+++ Entries supplied +++

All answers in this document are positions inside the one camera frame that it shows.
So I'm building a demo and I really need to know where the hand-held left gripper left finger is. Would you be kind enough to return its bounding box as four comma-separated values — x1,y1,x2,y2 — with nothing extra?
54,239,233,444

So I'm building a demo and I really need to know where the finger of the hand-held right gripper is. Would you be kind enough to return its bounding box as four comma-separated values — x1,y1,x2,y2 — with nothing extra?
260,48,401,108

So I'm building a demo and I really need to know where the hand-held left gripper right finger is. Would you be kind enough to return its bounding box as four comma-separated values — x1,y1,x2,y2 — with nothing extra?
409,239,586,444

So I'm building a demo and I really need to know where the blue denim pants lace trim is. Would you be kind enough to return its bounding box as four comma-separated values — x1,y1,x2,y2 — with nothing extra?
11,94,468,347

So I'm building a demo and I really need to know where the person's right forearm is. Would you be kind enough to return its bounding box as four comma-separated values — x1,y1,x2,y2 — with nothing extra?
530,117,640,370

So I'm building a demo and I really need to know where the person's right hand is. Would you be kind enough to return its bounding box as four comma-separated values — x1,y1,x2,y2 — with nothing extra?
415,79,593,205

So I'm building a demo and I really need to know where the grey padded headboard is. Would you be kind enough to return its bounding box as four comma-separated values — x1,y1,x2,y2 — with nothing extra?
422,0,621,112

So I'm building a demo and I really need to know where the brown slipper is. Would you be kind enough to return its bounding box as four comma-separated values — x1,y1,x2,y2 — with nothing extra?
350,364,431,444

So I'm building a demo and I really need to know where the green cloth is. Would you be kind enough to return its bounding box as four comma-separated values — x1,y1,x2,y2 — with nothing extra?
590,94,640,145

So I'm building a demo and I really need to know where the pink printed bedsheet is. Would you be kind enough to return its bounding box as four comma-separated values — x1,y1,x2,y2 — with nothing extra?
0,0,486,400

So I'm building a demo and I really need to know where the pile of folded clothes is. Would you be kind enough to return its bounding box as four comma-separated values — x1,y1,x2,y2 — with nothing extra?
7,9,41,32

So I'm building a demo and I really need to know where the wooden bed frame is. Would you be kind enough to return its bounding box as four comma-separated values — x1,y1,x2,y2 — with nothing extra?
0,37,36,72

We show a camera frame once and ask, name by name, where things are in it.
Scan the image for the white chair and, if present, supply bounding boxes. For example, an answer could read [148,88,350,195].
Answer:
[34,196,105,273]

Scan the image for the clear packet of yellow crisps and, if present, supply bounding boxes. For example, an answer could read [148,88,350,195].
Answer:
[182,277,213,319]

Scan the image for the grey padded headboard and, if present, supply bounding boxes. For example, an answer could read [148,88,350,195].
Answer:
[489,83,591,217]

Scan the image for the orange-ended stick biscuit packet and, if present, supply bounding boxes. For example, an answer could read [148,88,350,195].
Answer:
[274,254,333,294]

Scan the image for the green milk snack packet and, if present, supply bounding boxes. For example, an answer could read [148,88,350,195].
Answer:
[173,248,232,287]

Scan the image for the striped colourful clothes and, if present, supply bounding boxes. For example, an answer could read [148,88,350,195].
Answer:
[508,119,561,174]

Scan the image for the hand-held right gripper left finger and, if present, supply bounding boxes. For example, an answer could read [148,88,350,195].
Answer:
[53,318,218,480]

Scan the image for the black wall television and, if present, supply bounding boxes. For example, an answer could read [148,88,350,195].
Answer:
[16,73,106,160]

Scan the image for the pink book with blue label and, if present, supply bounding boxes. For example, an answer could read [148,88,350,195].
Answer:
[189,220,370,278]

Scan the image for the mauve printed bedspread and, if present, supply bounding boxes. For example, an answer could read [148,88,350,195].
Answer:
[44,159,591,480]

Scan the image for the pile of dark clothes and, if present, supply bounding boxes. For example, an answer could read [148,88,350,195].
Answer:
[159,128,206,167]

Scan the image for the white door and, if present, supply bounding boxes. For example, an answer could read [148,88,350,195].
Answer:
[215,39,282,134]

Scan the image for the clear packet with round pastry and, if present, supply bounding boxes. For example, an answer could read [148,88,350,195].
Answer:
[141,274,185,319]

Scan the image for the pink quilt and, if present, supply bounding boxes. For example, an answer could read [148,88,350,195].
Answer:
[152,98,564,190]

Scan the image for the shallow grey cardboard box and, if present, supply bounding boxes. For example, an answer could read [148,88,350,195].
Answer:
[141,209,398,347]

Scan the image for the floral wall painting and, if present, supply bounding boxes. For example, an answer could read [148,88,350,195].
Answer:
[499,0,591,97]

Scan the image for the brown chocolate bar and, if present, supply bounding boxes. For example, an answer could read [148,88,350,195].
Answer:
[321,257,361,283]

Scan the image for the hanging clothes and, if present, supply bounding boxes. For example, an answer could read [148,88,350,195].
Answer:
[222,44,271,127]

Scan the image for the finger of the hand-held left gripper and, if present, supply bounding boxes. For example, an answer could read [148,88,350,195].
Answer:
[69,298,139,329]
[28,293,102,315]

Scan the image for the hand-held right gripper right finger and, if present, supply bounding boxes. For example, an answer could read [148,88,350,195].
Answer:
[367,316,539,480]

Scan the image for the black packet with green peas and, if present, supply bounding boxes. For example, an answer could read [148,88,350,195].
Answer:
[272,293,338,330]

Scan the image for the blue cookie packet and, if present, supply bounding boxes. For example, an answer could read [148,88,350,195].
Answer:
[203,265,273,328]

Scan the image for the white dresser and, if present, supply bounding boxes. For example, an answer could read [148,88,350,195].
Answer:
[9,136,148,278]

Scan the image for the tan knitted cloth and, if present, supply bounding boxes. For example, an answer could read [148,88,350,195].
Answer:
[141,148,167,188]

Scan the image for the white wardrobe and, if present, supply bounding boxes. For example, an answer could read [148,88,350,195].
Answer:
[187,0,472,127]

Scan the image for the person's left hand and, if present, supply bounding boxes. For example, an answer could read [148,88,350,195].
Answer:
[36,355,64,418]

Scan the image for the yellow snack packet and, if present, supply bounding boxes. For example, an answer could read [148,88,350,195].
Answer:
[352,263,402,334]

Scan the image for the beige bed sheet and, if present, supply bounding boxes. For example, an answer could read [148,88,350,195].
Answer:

+++

* What you should do *
Type the data out again, exactly.

* Result for this exercise *
All answers in this document are positions inside the one camera frame that it shows.
So I'm building a demo and I really need to know where the hand-held left gripper left finger is. Would you be kind enough to return its bounding box as four comma-separated values — x1,y1,x2,y2 — with nothing extra?
54,239,233,444

So I'm building a demo and I really need to know where the finger of the hand-held right gripper is. Would you be kind enough to return its bounding box as four comma-separated values — x1,y1,x2,y2 — with nothing extra?
260,48,401,108

So I'm building a demo and I really need to know where the hand-held left gripper right finger is. Would you be kind enough to return its bounding box as four comma-separated values — x1,y1,x2,y2 — with nothing extra?
409,239,586,444

So I'm building a demo and I really need to know where the blue denim pants lace trim is. Would you be kind enough to return its bounding box as four comma-separated values — x1,y1,x2,y2 — with nothing extra?
11,94,468,347

So I'm building a demo and I really need to know where the person's right forearm is. Would you be kind enough to return its bounding box as four comma-separated values — x1,y1,x2,y2 — with nothing extra?
530,117,640,370

So I'm building a demo and I really need to know where the person's right hand is. Would you be kind enough to return its bounding box as four comma-separated values — x1,y1,x2,y2 — with nothing extra?
415,79,593,205

So I'm building a demo and I really need to know where the grey padded headboard is. Would you be kind enough to return its bounding box as four comma-separated values — x1,y1,x2,y2 — with nothing extra?
422,0,621,112

So I'm building a demo and I really need to know where the brown slipper is. Would you be kind enough to return its bounding box as four comma-separated values — x1,y1,x2,y2 — with nothing extra?
350,364,431,444

So I'm building a demo and I really need to know where the green cloth is. Would you be kind enough to return its bounding box as four comma-separated values — x1,y1,x2,y2 — with nothing extra?
590,94,640,145

So I'm building a demo and I really need to know where the pink printed bedsheet is. Would you be kind enough to return its bounding box as four comma-separated values — x1,y1,x2,y2 — with nothing extra?
0,0,486,400

So I'm building a demo and I really need to know where the pile of folded clothes is. Would you be kind enough to return its bounding box as four comma-separated values — x1,y1,x2,y2 — with nothing extra?
7,9,41,32

So I'm building a demo and I really need to know where the wooden bed frame is. Would you be kind enough to return its bounding box as four comma-separated values — x1,y1,x2,y2 — with nothing extra?
0,37,36,72

We show a camera frame once and ask, name by name, where things are in it.
Scan the image for the white chair and, if present, supply bounding boxes. For example, an answer could read [148,88,350,195].
Answer:
[34,196,105,273]

Scan the image for the clear packet of yellow crisps and, if present, supply bounding boxes. For example, an answer could read [148,88,350,195].
Answer:
[182,277,213,319]

Scan the image for the grey padded headboard and, if present, supply bounding boxes. For example, an answer could read [148,88,350,195].
Answer:
[489,83,591,217]

Scan the image for the orange-ended stick biscuit packet and, if present, supply bounding boxes. For example, an answer could read [148,88,350,195].
Answer:
[274,254,333,294]

Scan the image for the green milk snack packet and, if present, supply bounding boxes. For example, an answer could read [148,88,350,195].
Answer:
[173,248,232,287]

Scan the image for the striped colourful clothes and, if present, supply bounding boxes. For example, an answer could read [148,88,350,195].
Answer:
[508,119,561,174]

Scan the image for the hand-held right gripper left finger and, if present, supply bounding boxes. For example, an answer could read [148,88,350,195].
Answer:
[53,318,218,480]

Scan the image for the black wall television and, if present, supply bounding boxes. For example, an answer could read [148,88,350,195].
Answer:
[16,73,106,160]

Scan the image for the pink book with blue label and, if present, supply bounding boxes. For example, an answer could read [148,88,350,195].
Answer:
[189,220,370,278]

Scan the image for the mauve printed bedspread and, if present, supply bounding boxes. For example, an answer could read [148,88,350,195].
Answer:
[44,159,591,480]

Scan the image for the pile of dark clothes and, if present, supply bounding boxes. For example, an answer could read [148,88,350,195].
Answer:
[159,128,206,167]

Scan the image for the white door and, if present, supply bounding boxes. For example, an answer could read [148,88,350,195].
Answer:
[215,39,282,134]

Scan the image for the clear packet with round pastry and, if present, supply bounding boxes. For example, an answer could read [148,88,350,195].
Answer:
[141,274,185,319]

Scan the image for the pink quilt and, if present, supply bounding boxes. For example, an answer could read [148,88,350,195].
Answer:
[152,98,564,190]

Scan the image for the shallow grey cardboard box and, if present, supply bounding boxes. For example, an answer could read [148,88,350,195].
Answer:
[141,209,398,347]

Scan the image for the floral wall painting and, if present, supply bounding boxes. For example, an answer could read [148,88,350,195].
Answer:
[499,0,591,97]

Scan the image for the brown chocolate bar and, if present, supply bounding boxes. For example, an answer could read [148,88,350,195].
Answer:
[321,257,361,283]

Scan the image for the hanging clothes and, if present, supply bounding boxes. For example, an answer could read [148,88,350,195].
Answer:
[222,44,271,127]

Scan the image for the finger of the hand-held left gripper and, if present, supply bounding boxes. For example, an answer could read [148,88,350,195].
Answer:
[69,298,139,329]
[28,293,102,315]

Scan the image for the hand-held right gripper right finger and, if present, supply bounding boxes. For example, an answer could read [148,88,350,195].
Answer:
[367,316,539,480]

Scan the image for the black packet with green peas and, if present, supply bounding boxes. For example, an answer could read [148,88,350,195].
Answer:
[272,293,338,330]

Scan the image for the blue cookie packet and, if present, supply bounding boxes. For example, an answer could read [148,88,350,195].
Answer:
[203,265,273,328]

Scan the image for the white dresser and, if present, supply bounding boxes. For example, an answer could read [148,88,350,195].
Answer:
[9,136,148,278]

Scan the image for the tan knitted cloth and, if present, supply bounding boxes. For example, an answer could read [148,88,350,195].
Answer:
[141,148,167,188]

Scan the image for the white wardrobe and, if present, supply bounding boxes. For example, an answer could read [148,88,350,195].
Answer:
[187,0,472,127]

Scan the image for the person's left hand and, if present, supply bounding boxes. For example, an answer could read [148,88,350,195].
Answer:
[36,355,64,418]

Scan the image for the yellow snack packet and, if present, supply bounding boxes. For example, an answer could read [148,88,350,195].
Answer:
[352,263,402,334]

Scan the image for the beige bed sheet and, if present, supply bounding boxes. For example, an answer could read [148,88,350,195].
Answer:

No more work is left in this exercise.